Sangiovese vitigno

Sangiovese

Vitigno tra i più diffusi in Italia (viene coltivato in Toscana, Romagna e Campania), il Sangiovese è indubbiamente il re dei vitigni toscani. È da questo vitigno che si producono gran parte dei più importanti vini toscani e alcuni dei più prestigiosi vini italiani: Chianti Classico DOCG, Chianti DOCG, Brunello di Montalcino DOCG, Carmignano DOCG, Montecucco Sangiovese DOCG, Morellino di Scansano DOCG, Suvereto DOCG, Vino Nobile di Montepulciano DOCG.

Storia

Sembra che che già gli Etruschi 2000 anni fa lo coltivassero, ma la prima testimonianza scritta che abbiamo del vitigno risale al 1590, quando il Soderini, nel suo "Trattato della coltivazione delle viti e del frutto che se ne può cavare", ne parlava in questi termini: "Il Sangiocheto o Sangioveto è un vitigno rimarchevole per la sua produttività regolare”.
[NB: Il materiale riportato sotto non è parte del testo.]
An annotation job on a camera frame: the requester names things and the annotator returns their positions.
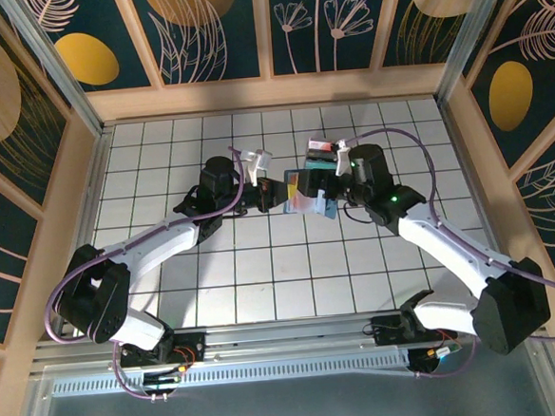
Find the white salmon chip card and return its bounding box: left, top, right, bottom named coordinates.
left=286, top=188, right=320, bottom=217

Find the dark striped card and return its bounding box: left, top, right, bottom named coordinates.
left=305, top=149, right=338, bottom=163

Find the white card with red blob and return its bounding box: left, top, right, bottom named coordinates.
left=307, top=138, right=337, bottom=155

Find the thin black cable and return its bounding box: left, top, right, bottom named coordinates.
left=342, top=199, right=373, bottom=227

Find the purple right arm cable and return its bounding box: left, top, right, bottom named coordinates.
left=338, top=116, right=555, bottom=385

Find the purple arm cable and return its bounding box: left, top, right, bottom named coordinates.
left=338, top=116, right=555, bottom=385
left=35, top=144, right=261, bottom=408

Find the aluminium side rail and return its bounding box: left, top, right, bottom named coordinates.
left=435, top=90, right=538, bottom=309
left=43, top=126, right=128, bottom=339

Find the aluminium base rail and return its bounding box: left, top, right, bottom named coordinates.
left=27, top=301, right=548, bottom=382

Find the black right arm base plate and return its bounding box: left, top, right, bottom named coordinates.
left=369, top=310, right=459, bottom=350

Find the aluminium corner post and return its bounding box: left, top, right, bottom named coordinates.
left=0, top=0, right=111, bottom=145
left=428, top=0, right=522, bottom=105

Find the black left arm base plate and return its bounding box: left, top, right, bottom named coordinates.
left=117, top=331, right=208, bottom=372

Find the slotted grey cable duct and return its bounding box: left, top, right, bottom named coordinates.
left=49, top=353, right=414, bottom=400

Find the red power wire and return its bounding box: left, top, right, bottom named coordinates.
left=175, top=345, right=198, bottom=369
left=432, top=324, right=460, bottom=350

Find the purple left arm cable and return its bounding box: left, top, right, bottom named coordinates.
left=35, top=144, right=261, bottom=408

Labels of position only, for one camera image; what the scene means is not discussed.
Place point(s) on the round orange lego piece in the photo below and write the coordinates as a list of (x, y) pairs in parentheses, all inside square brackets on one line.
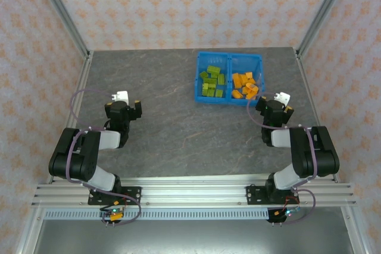
[(252, 90)]

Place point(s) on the orange arched lego brick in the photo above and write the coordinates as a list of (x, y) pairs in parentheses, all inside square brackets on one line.
[(237, 94)]

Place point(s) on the blue plastic bin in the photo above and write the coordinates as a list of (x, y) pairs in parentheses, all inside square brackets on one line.
[(208, 59), (245, 62)]

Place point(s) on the green L-shaped lego brick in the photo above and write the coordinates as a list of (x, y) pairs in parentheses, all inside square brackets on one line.
[(204, 75)]

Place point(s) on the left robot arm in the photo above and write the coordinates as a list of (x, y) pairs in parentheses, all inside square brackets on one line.
[(80, 164)]

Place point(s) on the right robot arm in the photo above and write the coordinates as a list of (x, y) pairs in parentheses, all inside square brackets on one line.
[(309, 159)]

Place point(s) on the grey metal sheet panel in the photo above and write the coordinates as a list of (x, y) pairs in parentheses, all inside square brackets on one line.
[(190, 239)]

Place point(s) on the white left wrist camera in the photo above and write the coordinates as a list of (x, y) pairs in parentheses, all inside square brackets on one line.
[(122, 96)]

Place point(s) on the aluminium table edge rail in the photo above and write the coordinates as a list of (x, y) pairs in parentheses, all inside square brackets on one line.
[(304, 75), (84, 75)]

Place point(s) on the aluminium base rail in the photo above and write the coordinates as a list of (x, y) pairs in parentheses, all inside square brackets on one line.
[(193, 190)]

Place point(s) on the aluminium frame post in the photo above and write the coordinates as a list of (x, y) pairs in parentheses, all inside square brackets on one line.
[(63, 13), (321, 13)]

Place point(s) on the aluminium lower frame rail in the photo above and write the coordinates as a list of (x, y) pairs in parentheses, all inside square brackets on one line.
[(29, 230), (354, 230)]

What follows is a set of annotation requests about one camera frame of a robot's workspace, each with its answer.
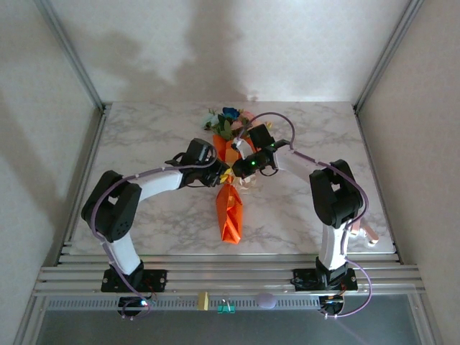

Storicamente produzioni di qualità si annoverano anche nel versante appenninico della Romagna, a testimonianza di un vitigno versatile ma al tempo stesso mutevole nelle espressioni territoriali.

Caratteristiche del vitigno

A guardare dalle numerose varianti che solo in Toscana si possono contare, più che di vitigno Sangiovese si potrebbe quasi parlare di vitigni Sangiovese. nella regione si possono individuare due grandi famiglie, quella del Sangiovese Grosso, conosciuto storicamente come Brunello a Montalcino e Prugnolo Gentile a Montepulciano e il Sangiovese Piccolo, molto più diffuso nel resto della Toscana.

Le espressioni del vitigno variano da zona a zona, in corrispondenza di suoli e altimetrie diverse, tuttavia alcune caratteristiche generali del vitigno possono essere ricondotte alla elevata acidità e una buona presenza di tannini, il colore piuttosto scarico e il tipico sentore di violetta al naso.

Di non facile allevamento il Sangiovese richiede una lunga maturazione in grado rendere più gentili i tannini.

Dato il carattere austero, il Sangiovese si presta anche a lunghi affinamenti, che tradizionalmente nel Chianti avvengono in botti grandi. Può essere tuttavia affinato in barrique, laddove si vogliano ottenere espressioni più potenti del vitigno.

Abbinamenti migliori

Gli abbinamenti ideali con il Sangiovese dipendono chiaramente da quale fra le molte espressioni che si possono trovare andiamo ad abbinare coi nostri piatti.

Basandoci sulla sempre valida regola di abbinare i vini ai piatti regionali, si possono tuttavia dare alcune indicazioni generali.

Per i vini più giovani il Sangiovese si abbina bene con zuppe, minestre (una su tutte la celebre ribollita), carni bianche, carni grigliate o alla brace (come la celebre bistecca alla fiorentina), formaggi poco stagionati e perché no, con preparazioni di pesce a base di pomodoro (uno su tutti il cacciucco alla livornese).

Per vini con un medio e lungo affinamento come le Riserve e le Gran Selezione, oltre alle carni grigliate ci si può spingere anche facilmente agli stracotti, agli arrosti e i brasati, nonché verso i tanti e notevoli piatti di selvaggina che la cucina tradizionale toscana offre.